*Problem details*
Read through the lines below and copy the ones holding the string "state".

*Extracted material*
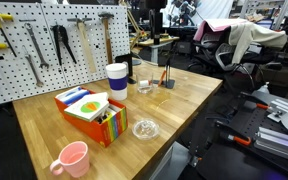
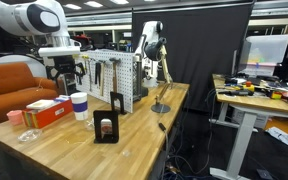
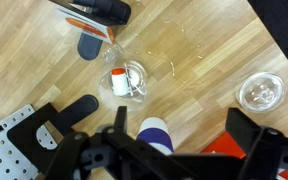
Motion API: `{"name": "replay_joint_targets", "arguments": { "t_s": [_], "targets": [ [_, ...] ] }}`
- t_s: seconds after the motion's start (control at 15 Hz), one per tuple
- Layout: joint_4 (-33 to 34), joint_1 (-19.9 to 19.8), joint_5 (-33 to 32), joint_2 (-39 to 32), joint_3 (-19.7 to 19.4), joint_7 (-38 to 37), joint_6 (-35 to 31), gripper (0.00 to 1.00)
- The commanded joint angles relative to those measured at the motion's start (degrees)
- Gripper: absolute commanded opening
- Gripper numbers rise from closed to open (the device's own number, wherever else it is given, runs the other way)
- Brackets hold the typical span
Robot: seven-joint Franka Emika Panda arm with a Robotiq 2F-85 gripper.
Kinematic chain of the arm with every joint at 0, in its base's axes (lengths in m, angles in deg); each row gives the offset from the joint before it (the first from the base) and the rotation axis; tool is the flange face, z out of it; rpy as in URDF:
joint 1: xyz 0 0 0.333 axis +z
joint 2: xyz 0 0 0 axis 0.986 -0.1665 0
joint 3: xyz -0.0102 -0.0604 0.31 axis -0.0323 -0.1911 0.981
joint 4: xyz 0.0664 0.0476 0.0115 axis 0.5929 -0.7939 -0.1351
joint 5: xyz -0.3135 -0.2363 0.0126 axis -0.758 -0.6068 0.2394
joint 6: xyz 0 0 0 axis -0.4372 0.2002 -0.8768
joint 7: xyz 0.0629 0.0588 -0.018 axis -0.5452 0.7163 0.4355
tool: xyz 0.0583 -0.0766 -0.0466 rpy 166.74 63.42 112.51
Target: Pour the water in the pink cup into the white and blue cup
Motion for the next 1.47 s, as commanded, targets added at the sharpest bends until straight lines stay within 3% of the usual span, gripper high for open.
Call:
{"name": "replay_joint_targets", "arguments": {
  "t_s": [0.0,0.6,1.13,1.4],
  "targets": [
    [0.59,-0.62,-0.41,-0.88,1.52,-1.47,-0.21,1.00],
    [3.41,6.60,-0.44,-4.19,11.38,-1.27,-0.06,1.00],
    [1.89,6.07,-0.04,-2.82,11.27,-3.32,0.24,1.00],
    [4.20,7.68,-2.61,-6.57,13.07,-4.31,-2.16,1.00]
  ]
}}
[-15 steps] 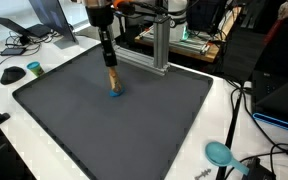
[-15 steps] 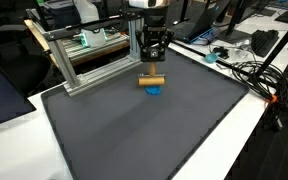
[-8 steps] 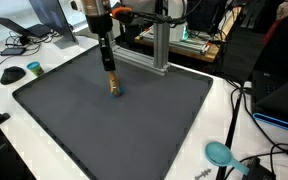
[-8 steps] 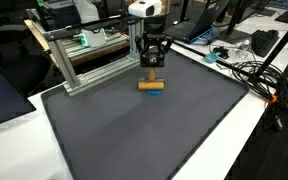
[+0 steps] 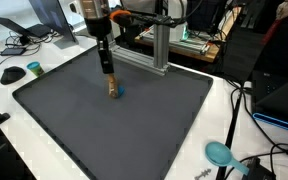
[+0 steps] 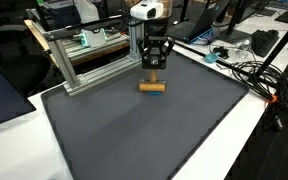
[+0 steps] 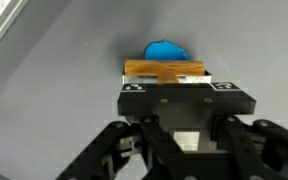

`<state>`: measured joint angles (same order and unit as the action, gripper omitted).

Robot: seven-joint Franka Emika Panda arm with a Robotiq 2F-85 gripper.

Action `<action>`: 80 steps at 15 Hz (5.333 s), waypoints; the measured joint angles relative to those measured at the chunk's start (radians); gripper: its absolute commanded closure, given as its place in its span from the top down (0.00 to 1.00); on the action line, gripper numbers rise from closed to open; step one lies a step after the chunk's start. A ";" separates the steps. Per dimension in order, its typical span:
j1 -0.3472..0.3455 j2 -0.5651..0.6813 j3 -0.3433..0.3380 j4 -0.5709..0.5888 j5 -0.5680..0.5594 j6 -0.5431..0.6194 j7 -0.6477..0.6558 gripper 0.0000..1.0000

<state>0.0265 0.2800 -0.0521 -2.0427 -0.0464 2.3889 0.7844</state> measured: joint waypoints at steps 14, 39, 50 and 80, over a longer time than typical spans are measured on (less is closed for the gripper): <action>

*Task answer*
`<state>`: measured joint angles (same order and unit as the action, gripper omitted).
<state>0.0265 0.2800 -0.0521 -2.0427 -0.0464 2.3889 0.7844</state> measured: joint waypoints at steps 14, 39, 50 and 80, over a longer time than typical spans are measured on (less is closed for the gripper): <action>

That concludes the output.